Your objective: Begin with the line below holding "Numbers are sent" and go on through the line holding "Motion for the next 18", duplicating each line exactly and leaving out pictures.

Records from a data collection:
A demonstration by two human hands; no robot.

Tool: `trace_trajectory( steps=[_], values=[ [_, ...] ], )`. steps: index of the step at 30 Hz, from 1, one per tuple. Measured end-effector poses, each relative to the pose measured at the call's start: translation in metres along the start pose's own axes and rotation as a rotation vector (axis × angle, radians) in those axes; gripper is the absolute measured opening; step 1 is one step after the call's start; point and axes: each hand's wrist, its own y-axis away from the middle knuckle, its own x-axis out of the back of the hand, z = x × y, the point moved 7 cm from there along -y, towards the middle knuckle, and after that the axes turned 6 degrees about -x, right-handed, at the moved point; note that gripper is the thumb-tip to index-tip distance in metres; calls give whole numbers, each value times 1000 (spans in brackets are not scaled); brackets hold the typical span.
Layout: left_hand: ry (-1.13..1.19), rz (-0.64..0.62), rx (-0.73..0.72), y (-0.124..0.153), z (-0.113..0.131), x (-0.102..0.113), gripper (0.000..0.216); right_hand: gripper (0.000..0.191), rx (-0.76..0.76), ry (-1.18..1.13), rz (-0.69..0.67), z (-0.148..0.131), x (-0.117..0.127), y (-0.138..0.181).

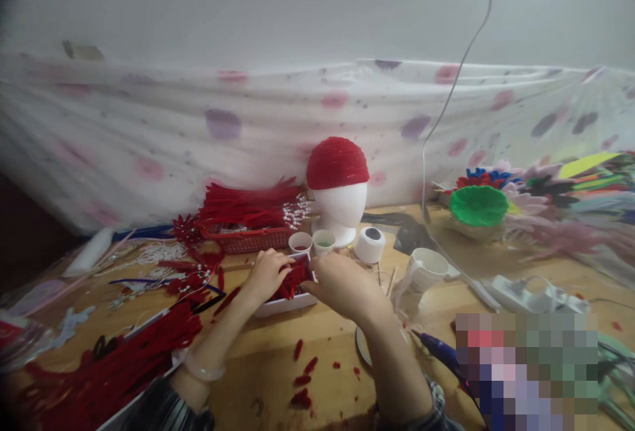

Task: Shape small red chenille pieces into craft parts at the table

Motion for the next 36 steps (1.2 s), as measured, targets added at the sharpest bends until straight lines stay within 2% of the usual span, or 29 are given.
trace_trajectory(
  steps=[3,5,9,13,17,20,22,25,28,32,34,36],
  values=[
    [142,114,37,-1,-3,8,27,11,11,-62,-4,2,1,-6],
    [380,231,97,1,-6,22,27,13,30,-160,25,-1,5,-12],
    [901,427,137,11,5,53,21,23,-7,-613,168,-2,13,-26],
    [973,508,105,24,21,75,19,36,-6,-1123,81,-9,-3,-36],
    [978,530,94,26,20,78,20,36,-19,-1389,117,-10,-13,-41],
    [1056,531,94,24,18,77,28,25,50,-1339,215,-11,-7,-40],
    [1106,544,133,25,18,78,36,16,165,-1144,380,-16,6,-33],
    [1210,528,188,27,24,77,48,21,417,-772,657,-33,27,-12],
    [1341,471,153,29,34,79,52,25,602,-551,791,-49,36,7],
    [1455,450,81,32,39,85,58,26,687,-519,832,-55,44,22],
    [1448,481,10,35,39,90,62,24,624,-658,786,-49,48,22],
    [1373,525,-69,39,40,96,65,19,480,-897,629,-40,46,12]
  ],
)
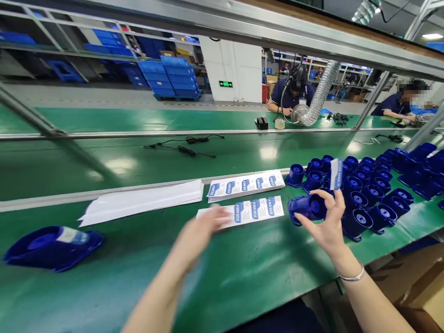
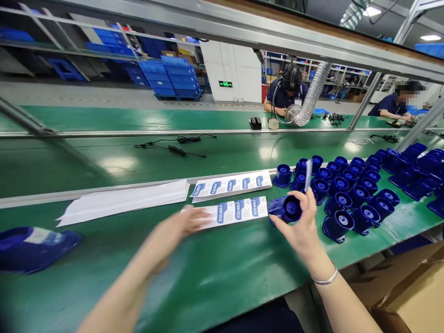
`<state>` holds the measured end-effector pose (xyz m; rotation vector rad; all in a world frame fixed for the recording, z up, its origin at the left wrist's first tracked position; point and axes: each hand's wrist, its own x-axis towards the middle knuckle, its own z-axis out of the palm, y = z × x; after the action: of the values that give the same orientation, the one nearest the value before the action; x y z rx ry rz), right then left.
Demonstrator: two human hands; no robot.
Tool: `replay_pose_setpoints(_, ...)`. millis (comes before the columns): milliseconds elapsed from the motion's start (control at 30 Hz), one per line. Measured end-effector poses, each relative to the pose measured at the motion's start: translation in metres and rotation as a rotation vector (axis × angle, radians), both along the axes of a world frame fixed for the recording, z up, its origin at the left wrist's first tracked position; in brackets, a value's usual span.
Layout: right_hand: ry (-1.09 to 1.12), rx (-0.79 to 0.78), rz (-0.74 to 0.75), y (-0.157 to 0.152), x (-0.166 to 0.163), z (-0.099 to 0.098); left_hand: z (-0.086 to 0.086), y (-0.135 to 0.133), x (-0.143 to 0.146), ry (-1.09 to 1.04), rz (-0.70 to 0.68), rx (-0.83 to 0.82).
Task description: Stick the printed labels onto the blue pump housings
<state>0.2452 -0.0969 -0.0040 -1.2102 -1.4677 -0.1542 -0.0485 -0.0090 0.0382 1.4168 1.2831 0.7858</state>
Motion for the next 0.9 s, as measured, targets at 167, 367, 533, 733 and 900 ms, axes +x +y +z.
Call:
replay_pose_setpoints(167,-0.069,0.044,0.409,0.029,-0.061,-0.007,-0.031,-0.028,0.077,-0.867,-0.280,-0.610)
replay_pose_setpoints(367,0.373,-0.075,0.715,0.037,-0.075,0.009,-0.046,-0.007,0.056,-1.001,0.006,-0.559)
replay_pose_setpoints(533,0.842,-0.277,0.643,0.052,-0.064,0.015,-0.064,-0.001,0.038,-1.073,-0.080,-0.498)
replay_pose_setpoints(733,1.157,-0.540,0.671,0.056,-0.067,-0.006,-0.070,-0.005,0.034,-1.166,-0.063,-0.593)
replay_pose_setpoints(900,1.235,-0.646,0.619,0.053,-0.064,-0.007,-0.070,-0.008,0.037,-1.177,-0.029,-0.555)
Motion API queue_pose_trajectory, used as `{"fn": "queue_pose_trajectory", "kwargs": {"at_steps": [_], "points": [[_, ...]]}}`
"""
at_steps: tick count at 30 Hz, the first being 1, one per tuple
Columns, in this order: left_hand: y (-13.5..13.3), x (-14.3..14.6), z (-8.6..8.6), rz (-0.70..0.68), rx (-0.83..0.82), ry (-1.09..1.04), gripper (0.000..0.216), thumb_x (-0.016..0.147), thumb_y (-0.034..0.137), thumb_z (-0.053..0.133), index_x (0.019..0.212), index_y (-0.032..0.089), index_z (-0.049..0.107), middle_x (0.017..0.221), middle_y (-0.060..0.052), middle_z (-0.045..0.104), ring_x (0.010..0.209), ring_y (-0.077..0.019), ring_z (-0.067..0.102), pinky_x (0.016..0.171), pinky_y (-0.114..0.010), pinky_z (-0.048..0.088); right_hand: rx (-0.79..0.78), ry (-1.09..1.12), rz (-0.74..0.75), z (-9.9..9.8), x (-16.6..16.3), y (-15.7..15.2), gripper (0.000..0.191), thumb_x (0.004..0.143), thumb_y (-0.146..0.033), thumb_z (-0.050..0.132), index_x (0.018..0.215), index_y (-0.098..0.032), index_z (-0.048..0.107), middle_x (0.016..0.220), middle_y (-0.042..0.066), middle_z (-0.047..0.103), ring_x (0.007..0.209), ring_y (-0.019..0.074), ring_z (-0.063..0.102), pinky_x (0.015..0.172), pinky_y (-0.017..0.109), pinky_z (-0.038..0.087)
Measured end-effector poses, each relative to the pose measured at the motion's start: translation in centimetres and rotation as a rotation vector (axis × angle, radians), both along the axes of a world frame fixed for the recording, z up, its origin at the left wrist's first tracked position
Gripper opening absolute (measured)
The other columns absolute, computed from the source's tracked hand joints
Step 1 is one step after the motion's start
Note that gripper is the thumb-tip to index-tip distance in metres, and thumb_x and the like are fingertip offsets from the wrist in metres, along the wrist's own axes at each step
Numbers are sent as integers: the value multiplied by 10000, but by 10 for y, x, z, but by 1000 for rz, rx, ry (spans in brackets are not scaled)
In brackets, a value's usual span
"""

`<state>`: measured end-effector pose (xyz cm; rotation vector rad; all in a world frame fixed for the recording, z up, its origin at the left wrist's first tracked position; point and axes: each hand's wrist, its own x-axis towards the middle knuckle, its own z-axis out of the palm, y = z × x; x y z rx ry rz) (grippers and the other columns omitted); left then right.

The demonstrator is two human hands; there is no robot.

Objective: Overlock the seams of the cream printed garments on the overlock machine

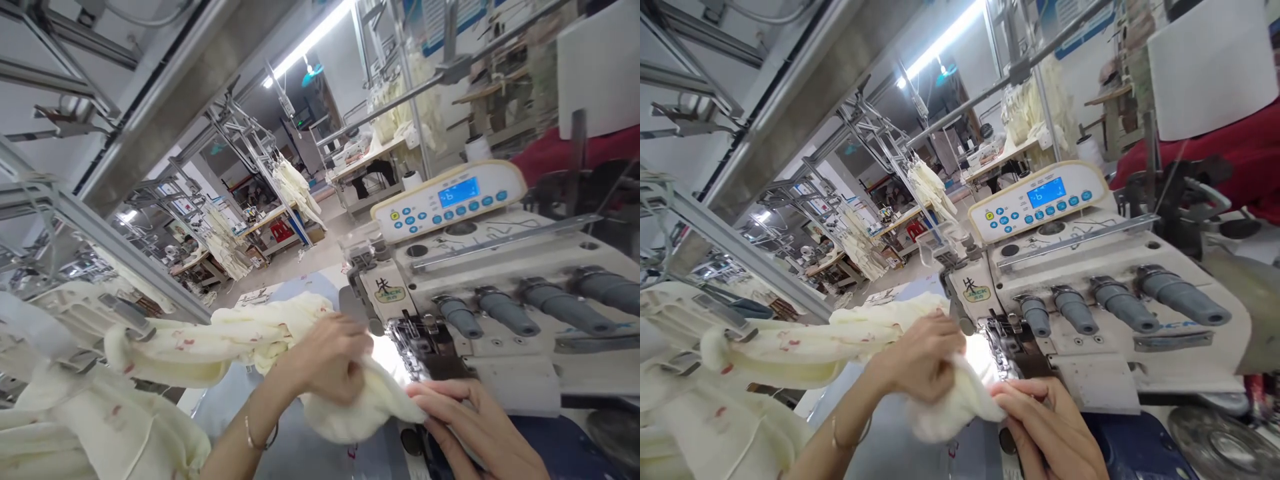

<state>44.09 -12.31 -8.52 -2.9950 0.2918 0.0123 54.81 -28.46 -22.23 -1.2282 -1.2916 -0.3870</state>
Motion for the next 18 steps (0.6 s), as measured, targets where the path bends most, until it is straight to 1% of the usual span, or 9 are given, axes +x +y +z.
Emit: {"fn": "queue_pose_trajectory", "kwargs": {"at_steps": [3,5,6,8,10,13,15,17,18], "points": [[-33,-16,23,-56,-154,219,122,687,271,555,683,198,458,658,-5,570,613,-144,496,588,-283,412,-26,-173,-18,-5,1,-9,394,867,-84,493,1244,-165,574,1152,65,638,1053,174,600,850,274,546],[-46,-23,32,13,-190,252,124,685,271,560,702,199,461,649,2,572,570,-134,471,543,-271,391,-59,-292,-98,-6,1,-18,432,860,-95,515,1286,-154,551,1185,57,632,1072,180,600,909,298,504],[-49,-26,35,61,-199,246,115,684,256,563,717,197,469,641,5,570,552,-130,459,528,-268,380,-70,-315,-139,-5,0,-21,401,862,-120,535,1260,-162,568,1160,47,644,1039,176,615,914,301,490],[-48,-28,39,122,-233,243,103,696,227,572,760,190,499,628,12,566,542,-127,460,520,-261,369,-71,-240,-177,-1,-4,-26,289,879,-166,546,1161,-178,606,1090,36,660,974,169,633,881,296,485],[-44,-28,41,165,-265,243,100,720,221,584,792,184,526,617,20,563,545,-126,476,534,-254,378,-53,-105,-142,6,-11,-26,215,898,-164,523,1097,-176,604,1071,51,643,990,176,618,858,299,487],[-41,-28,43,191,-278,238,117,717,197,597,820,183,543,605,31,554,542,-121,488,547,-245,392,-68,-89,-44,16,-23,-22,312,901,-166,543,1212,-154,548,1156,91,588,1081,215,558,892,348,472],[-43,-29,44,184,-261,255,132,695,184,610,806,184,538,589,37,547,526,-118,481,528,-243,383,-80,-145,-11,21,-27,-24,299,889,-171,568,1187,-154,550,1079,89,594,1012,222,555,849,365,471],[-47,-30,42,193,-223,265,126,698,200,620,787,183,533,588,31,559,522,-123,485,510,-249,370,-84,-146,45,25,-27,-33,121,873,-148,582,989,-176,565,886,53,581,891,196,551,766,330,469],[-50,-31,41,199,-199,260,125,717,227,623,792,181,534,610,19,581,537,-131,499,512,-254,370,-68,-131,80,25,-26,-39,83,863,-155,604,901,-189,539,810,36,553,849,186,545,735,311,468]]}}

Completed task:
Numbers are sent as integers: the value multiplied by 10000, but by 10 for y, x, z, but by 1000 for rz, rx, ry (spans in brackets are not scaled)
In brackets, a value's usual span
"""

`<state>`: measured end-effector pose (xyz cm; rotation vector rad; all in a world frame fixed for the recording, z up, its origin at the left wrist's first tracked position; point and axes: each hand's wrist, its own x-axis towards the middle knuckle, its own z-axis out of the palm, y = z × x; x y z rx ry rz) (grippers and the other columns omitted); left then right.

The demonstrator is two human hands; there is no robot.

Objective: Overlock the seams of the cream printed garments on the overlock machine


<state>44.09 -12.31 -8.52 -2.9950 0.2918 0.0123 54.81 -28.46 -22.23 -1.2282 -1.2916 -0.3870</state>
Motion for the next 18 steps (0.6 s), as measured, targets where the path bends most, until it is straight to 1% of the usual span, or 9 are given, axes +x +y +z.

The exercise contains nothing more.